• **Exercise instructions**:
Review the listing and copy each line that holds the word "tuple".

-------

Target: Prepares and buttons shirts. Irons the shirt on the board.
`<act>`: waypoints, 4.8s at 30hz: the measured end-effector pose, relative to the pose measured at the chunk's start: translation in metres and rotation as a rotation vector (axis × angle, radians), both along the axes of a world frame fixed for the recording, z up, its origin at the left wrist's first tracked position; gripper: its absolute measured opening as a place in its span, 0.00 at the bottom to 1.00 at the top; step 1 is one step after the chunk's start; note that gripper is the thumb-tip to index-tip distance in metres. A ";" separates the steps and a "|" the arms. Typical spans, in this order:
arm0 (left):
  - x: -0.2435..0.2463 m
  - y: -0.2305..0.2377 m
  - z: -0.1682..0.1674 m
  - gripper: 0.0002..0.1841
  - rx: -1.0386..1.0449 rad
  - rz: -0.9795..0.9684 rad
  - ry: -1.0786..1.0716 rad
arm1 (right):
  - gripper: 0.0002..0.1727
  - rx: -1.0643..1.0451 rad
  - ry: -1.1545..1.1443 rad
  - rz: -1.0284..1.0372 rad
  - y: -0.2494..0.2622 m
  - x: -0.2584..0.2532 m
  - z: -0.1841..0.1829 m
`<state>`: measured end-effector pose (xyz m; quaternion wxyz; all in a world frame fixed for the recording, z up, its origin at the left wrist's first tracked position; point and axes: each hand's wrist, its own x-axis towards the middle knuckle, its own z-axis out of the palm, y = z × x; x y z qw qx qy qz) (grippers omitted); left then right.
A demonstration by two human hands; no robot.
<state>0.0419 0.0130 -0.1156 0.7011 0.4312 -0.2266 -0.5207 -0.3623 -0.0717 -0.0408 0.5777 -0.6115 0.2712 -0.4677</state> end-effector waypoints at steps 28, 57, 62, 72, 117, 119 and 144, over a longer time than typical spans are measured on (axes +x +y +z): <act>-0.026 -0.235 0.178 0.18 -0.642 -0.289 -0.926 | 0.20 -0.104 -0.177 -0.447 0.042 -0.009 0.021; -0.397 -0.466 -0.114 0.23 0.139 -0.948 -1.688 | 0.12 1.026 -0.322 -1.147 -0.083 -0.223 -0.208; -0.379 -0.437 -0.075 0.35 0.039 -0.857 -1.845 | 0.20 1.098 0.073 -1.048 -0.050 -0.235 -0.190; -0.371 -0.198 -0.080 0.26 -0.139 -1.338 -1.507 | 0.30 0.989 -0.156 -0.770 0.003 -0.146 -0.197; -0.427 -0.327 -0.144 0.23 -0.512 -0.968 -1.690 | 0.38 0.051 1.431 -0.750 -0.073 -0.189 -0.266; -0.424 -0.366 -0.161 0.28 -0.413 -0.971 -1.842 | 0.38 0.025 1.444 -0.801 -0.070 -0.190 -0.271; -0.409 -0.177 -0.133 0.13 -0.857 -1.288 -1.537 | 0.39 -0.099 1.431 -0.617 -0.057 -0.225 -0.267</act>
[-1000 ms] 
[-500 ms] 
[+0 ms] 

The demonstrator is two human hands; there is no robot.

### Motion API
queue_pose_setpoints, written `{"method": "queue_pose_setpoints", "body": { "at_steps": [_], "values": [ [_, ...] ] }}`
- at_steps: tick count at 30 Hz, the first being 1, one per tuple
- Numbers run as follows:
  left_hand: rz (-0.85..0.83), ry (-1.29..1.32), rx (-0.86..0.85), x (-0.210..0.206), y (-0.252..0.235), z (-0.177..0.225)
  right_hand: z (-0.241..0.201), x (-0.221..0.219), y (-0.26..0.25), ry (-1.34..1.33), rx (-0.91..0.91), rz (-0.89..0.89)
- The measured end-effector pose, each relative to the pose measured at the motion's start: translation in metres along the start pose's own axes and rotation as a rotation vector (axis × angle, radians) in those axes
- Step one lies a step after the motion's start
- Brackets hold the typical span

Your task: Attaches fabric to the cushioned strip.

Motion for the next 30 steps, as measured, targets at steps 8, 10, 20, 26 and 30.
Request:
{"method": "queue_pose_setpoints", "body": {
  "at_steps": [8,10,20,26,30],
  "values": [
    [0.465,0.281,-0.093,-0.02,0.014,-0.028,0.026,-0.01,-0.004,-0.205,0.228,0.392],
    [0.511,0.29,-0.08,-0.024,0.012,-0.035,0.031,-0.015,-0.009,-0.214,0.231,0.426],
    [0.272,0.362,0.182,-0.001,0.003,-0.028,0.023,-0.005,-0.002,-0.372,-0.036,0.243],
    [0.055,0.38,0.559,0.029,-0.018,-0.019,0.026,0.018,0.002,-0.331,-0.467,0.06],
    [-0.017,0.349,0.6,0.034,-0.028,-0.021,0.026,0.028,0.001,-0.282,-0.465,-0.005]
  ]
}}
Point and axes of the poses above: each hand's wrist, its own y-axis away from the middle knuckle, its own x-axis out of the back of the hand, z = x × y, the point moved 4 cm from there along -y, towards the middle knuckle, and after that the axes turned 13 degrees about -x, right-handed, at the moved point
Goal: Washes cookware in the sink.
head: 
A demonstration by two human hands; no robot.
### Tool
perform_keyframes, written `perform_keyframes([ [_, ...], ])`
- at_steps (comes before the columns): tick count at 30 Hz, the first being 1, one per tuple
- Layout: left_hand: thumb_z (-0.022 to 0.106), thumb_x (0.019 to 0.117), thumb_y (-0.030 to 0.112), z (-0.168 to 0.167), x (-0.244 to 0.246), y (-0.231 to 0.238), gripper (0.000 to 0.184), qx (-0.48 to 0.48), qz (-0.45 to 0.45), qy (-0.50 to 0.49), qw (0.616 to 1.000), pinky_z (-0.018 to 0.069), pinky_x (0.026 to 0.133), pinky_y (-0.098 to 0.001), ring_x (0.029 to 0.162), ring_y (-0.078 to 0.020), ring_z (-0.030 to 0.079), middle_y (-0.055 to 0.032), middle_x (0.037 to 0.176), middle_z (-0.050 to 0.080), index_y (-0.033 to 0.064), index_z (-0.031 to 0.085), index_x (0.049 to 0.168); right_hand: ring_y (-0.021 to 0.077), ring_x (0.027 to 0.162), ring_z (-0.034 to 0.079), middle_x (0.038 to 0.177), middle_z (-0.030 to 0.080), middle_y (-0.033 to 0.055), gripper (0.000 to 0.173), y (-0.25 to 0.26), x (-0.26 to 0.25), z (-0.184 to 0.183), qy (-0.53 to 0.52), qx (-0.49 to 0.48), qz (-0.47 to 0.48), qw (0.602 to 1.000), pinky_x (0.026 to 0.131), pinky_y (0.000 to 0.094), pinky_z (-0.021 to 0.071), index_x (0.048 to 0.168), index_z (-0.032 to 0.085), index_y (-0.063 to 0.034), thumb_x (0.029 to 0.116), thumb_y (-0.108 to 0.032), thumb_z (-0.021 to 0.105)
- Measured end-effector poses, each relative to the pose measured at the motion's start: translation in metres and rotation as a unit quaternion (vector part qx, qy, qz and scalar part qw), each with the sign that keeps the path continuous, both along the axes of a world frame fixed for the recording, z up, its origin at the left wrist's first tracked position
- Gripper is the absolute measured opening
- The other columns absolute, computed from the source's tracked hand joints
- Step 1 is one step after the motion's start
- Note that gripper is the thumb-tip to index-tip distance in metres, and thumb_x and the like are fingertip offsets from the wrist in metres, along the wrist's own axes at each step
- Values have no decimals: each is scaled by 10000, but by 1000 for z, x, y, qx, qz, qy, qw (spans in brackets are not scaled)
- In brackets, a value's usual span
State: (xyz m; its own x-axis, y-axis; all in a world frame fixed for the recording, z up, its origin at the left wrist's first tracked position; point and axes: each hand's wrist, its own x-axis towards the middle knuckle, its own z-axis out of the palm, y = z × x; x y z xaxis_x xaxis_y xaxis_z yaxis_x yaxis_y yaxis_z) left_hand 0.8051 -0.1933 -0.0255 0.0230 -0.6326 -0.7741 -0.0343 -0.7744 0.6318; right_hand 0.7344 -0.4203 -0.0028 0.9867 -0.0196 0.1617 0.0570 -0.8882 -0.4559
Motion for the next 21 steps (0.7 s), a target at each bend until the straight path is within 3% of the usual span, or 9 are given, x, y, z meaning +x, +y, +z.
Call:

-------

• **Answer to this task**:
- at_steps: tick count at 30 Hz, the first being 1, one per tuple
- at_steps (comes before the columns): tick count at 30 Hz, the first being 1, one per tuple

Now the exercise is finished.